The fifty-one-volume Harvard Classics, compiled by Harvard University president Charles W. Eliot, purported to offer all the education you’d need in a collection that could fit on a five-foot shelf. Given his opinions on book recommendations, it is perhaps unsurprising that Roosevelt had thoughts on this collection, which, per the times, included no works by women (not that this concerned him). He responded to the Classics from Khartoum in 1910, beginning with the requisite ego massaging:

Let me repeat that Mr. Eliot’s list is a good list, and that my protest is merely against the beliefs that it is possible to make any list of the kind which shall be more than a list as good as many scores or many hundreds of others. Aside from personal taste, we must take into account national tastes and the general change in taste from century to century.
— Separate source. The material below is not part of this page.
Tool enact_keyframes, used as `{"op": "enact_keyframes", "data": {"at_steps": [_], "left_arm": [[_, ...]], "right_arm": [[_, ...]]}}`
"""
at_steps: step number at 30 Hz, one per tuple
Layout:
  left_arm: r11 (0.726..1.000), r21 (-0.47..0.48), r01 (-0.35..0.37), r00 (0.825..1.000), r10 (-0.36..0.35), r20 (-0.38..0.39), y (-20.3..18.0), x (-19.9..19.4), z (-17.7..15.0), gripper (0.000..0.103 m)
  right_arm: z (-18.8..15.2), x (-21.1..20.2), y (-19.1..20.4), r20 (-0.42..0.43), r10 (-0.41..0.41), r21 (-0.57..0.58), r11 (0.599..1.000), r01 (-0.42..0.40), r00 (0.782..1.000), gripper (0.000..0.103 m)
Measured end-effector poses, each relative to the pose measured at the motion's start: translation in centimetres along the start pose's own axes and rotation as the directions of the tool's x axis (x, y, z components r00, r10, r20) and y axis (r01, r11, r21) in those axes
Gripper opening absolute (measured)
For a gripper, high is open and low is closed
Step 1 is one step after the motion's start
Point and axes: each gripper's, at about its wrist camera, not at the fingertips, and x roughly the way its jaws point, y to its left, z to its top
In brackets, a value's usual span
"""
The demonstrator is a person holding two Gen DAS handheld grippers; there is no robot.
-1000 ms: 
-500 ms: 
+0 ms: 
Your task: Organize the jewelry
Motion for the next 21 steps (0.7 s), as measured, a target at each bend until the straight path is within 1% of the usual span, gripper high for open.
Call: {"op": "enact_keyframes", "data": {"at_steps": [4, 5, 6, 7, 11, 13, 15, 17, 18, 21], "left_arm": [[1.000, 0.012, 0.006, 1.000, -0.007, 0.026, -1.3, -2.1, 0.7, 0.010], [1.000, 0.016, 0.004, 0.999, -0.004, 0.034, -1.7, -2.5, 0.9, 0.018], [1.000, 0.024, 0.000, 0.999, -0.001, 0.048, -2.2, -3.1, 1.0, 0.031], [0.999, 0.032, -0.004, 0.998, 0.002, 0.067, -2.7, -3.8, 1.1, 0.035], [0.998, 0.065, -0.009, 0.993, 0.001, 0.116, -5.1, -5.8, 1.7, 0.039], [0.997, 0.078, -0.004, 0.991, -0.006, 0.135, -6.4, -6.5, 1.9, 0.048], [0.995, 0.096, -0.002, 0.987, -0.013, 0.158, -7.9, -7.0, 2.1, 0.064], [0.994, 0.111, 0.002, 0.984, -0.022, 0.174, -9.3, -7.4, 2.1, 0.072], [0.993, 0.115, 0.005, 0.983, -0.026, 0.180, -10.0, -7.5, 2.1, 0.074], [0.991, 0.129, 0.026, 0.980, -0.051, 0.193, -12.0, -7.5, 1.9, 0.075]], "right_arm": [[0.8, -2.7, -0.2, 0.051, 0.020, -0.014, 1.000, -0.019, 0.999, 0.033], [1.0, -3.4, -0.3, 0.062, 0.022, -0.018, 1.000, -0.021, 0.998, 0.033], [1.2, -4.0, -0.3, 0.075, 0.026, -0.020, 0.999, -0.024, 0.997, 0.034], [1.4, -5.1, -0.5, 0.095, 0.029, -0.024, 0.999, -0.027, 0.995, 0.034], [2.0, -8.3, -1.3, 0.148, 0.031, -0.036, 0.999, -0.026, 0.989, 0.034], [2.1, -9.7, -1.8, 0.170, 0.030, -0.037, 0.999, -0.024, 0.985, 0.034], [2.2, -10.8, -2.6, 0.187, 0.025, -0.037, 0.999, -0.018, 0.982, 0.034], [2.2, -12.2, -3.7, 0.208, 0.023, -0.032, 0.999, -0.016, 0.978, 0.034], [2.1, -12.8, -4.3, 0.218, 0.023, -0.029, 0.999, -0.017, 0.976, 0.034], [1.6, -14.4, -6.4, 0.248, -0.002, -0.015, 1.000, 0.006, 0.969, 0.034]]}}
There are four books so preeminent—the Bible, Shakespeare, Homer, and Dante—that I supposed there would be a general consensus of opinion among the cultivated men of all nationalities in putting them foremost; but as soon as this narrow limit was passed there would be the widest divergence of choice, according to the individuality of the man making the choice, to the country in which he dwelt, and the century in which he lived…We are apt to speak of the judgment of “posterity” as final; but “posterity is no single entity, and the “posterity” of one age has no necessary sympathy with the judgments of the “posterity” that preceded it by a few centuries.
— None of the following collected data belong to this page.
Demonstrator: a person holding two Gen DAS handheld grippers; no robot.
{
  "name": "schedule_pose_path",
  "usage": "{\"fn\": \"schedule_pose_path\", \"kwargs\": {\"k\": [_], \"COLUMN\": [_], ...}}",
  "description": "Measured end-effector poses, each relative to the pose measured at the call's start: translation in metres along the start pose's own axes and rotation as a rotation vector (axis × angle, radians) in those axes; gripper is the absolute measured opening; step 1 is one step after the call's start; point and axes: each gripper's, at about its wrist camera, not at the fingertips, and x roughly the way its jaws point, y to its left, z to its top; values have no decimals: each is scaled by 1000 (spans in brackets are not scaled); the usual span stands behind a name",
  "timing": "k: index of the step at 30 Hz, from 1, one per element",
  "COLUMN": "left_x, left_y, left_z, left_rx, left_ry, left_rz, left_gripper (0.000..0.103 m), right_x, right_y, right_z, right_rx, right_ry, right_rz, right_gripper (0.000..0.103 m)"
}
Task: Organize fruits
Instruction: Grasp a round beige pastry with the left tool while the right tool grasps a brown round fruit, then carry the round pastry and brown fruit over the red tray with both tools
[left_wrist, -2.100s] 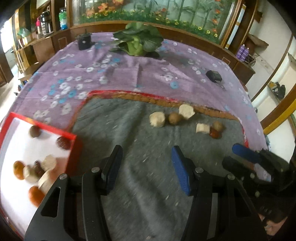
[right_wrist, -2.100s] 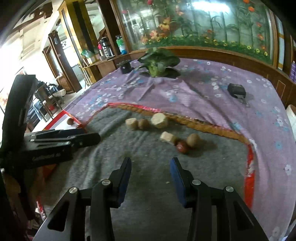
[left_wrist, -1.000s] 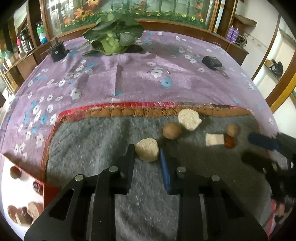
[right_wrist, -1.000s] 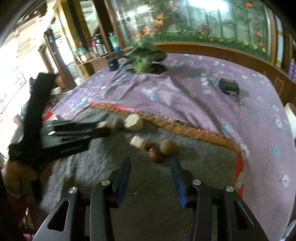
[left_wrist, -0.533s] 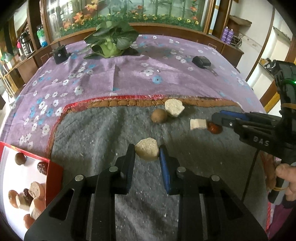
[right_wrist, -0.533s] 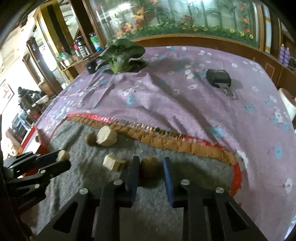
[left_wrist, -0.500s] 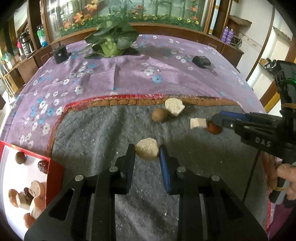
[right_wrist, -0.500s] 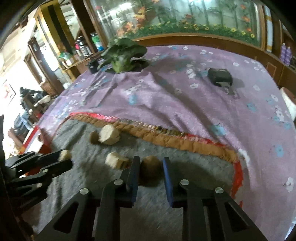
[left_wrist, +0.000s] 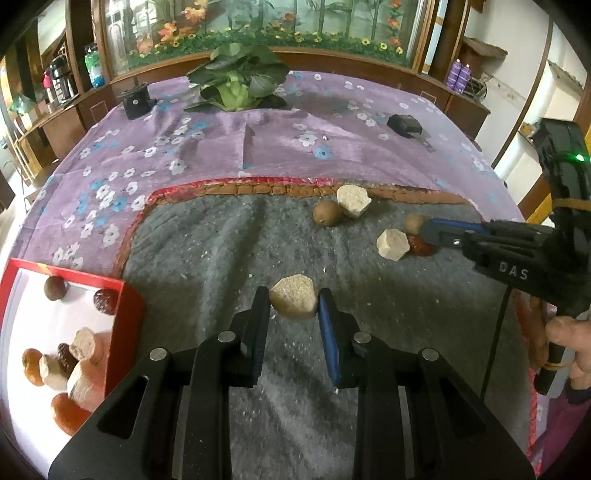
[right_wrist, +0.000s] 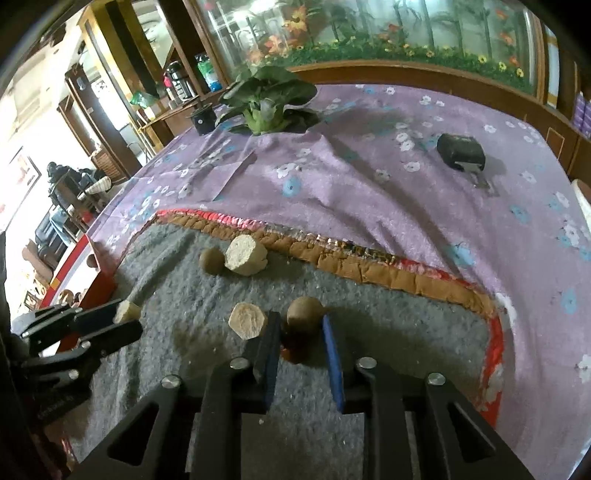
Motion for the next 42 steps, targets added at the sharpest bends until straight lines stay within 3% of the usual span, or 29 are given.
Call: {"fn": "schedule_pose_path", "kwargs": {"k": [5,9,11,13,17,18,19,20,27,34,42], "left_x": [-14,-22,-25,-26,-25,-25,-25,-26,-28,-48,-72], "left_y": [6,10,11,11,13,14,15,16,23,33,55], "left_z": [-6,-12,-15,-17,-19,-19,-19,-19,-22,-34,-49], "left_rx": [-14,-22,-24,-25,-28,-28,-29,-29,-58,-75,-100], "left_ry": [-21,-30,-32,-29,-20,-19,-20,-22,-29,-66,-106], "left_rz": [0,1,-5,-12,-11,-11,-11,-11,-10,10,73], "left_gripper": [25,25,25,25,25,25,25,25,25,25,25], "right_x": [-29,-24,-18,-10,18,17,17,15,-23,-59,-52], "right_y": [13,14,11,10,8,5,4,5,18,78,129], "right_z": [-15,-14,-11,-5,4,4,4,3,-12,-32,-44], "right_rx": [-1,0,21,27,26,46,52,48,22,-72,-120], "right_ry": [-68,-51,-48,-52,8,-15,0,0,-75,-135,-120], "right_rz": [18,-61,-66,-45,-87,-67,-50,-43,-17,86,154], "right_gripper": [7,9,30,37,36,37,29,21,21,21,21]}}
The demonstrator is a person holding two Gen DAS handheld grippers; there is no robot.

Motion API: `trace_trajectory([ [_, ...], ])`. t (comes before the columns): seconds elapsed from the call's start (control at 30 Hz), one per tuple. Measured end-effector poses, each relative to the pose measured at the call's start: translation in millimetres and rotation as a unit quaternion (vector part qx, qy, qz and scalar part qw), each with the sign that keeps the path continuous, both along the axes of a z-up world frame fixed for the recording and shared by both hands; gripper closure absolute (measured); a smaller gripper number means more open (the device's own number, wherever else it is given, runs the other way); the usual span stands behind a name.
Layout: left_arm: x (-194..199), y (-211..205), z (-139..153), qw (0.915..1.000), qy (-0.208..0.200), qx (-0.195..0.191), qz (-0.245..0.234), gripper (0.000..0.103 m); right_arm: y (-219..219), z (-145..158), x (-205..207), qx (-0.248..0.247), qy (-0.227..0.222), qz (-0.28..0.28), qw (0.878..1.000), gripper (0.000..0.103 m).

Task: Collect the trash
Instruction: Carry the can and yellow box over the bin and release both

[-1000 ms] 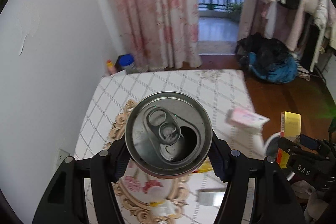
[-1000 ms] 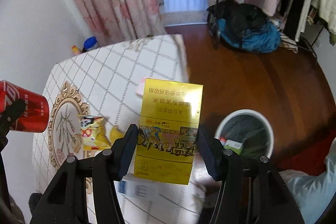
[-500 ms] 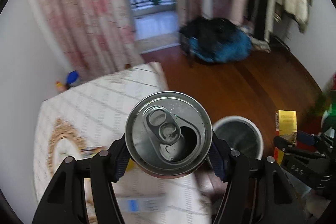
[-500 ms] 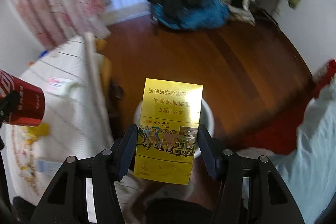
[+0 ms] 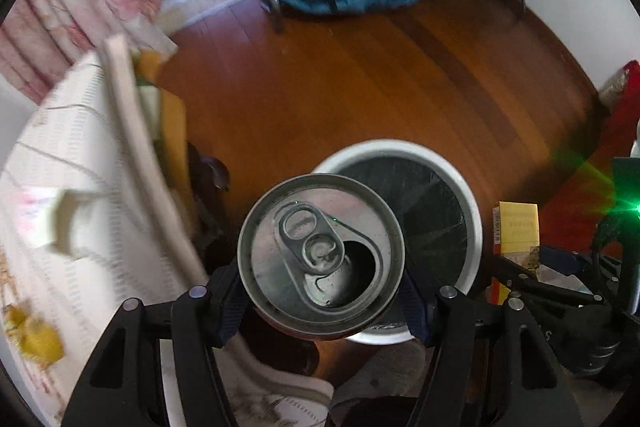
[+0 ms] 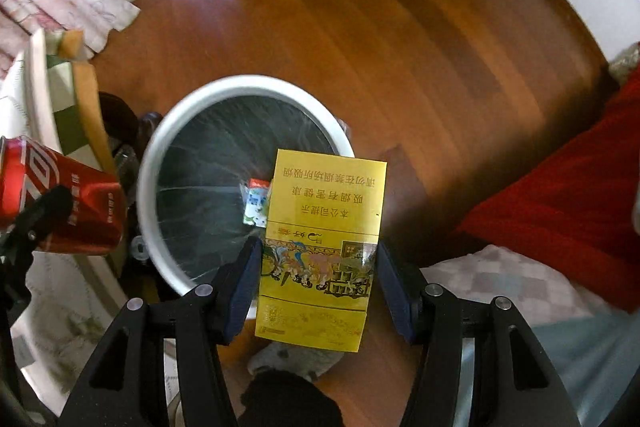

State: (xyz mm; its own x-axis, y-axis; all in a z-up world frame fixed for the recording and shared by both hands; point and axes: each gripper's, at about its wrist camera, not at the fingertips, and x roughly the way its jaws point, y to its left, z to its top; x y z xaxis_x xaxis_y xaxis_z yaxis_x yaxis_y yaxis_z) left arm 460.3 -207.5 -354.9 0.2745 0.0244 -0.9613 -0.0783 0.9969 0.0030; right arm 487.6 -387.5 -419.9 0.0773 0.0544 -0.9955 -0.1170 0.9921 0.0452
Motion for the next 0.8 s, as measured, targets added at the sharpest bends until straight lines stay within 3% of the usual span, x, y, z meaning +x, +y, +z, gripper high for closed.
trace_trajectory([
  [0.2, 15, -11, -26, 0.9995, 0.024, -0.011, -0.018, 0.041, 7, -38, 11, 0.008, 0.022, 0.0, 1.0, 0.044],
  [0.4, 15, -10, -33, 0.9984, 0.04, -0.038, -0.011, 0.04, 6, -42, 21, 0.032, 0.036, 0.007, 0.999, 0.043],
  [0.47, 14, -8, -32, 0.9983, 0.041, -0.04, -0.007, 0.032, 8, -39, 21, 0.042, 0.038, 0.012, 0.998, 0.042],
  [0.5, 12, -7, -30, 0.9984, 0.04, -0.039, -0.006, 0.027, 8, -37, 20, 0.042, 0.037, 0.015, 0.998, 0.038],
  [0.53, 9, -6, -28, 0.9985, 0.039, -0.037, -0.004, 0.015, 10, -34, 20, 0.04, 0.036, 0.017, 0.998, 0.021],
  [0.57, 7, -6, -25, 0.9988, 0.037, -0.034, -0.003, 0.008, 9, -31, 19, 0.041, 0.034, 0.017, 0.998, 0.015],
  [0.8, -2, 6, -8, 0.9997, 0.021, -0.012, 0.009, 0.007, 7, -4, 8, 0.032, 0.018, 0.005, 0.999, 0.001],
])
“With such an example before us,” he concluded, “let us be modest about dogmatizing overmuch.”

The ingenuity exercised in choosing the “Hundred Best Books” is all right if accepted as a mere amusement, giving something of the pleasure derived from a missing-word puzzle. But it does not mean much more. There are very many thousands of good books; some of them meet one man’s needs, some another’s; and any list of such books should simply be accepted as meeting a given individual’s needs under given conditions of time and surroundings.

 

For a look at other posterities and personal tastes, see the other entries in our reading list series: Julia Ward HoweWalt Whitman, Willa Cather, Virginia Woolf, Frederick Douglass, Sylvia PlathNella Larsen, Flannery O’Connor, and Emily Dickinson.

And for more of Theodore Roosevelt’s thoughts on books, here is a pamphlet compiled by the Syracuse Public Library in 1920, which collects much of his writing about the books he read.


1 “The books are everywhere,” Roosevelt wrote of home in his Autobiography. “There are as many in the north room and in the parlor—is drawing room a more appropriate name than parlor?—as in the library; the gun room at the top of the house, which incidentally has the loveliest view of all, contains more books than any of the other rooms; and they are particularly delightful books to browse among, just because they have not much relevance to one another, this being one of the reasons why they are relegated to their present abode. But the books have overflowed into all the other rooms too.”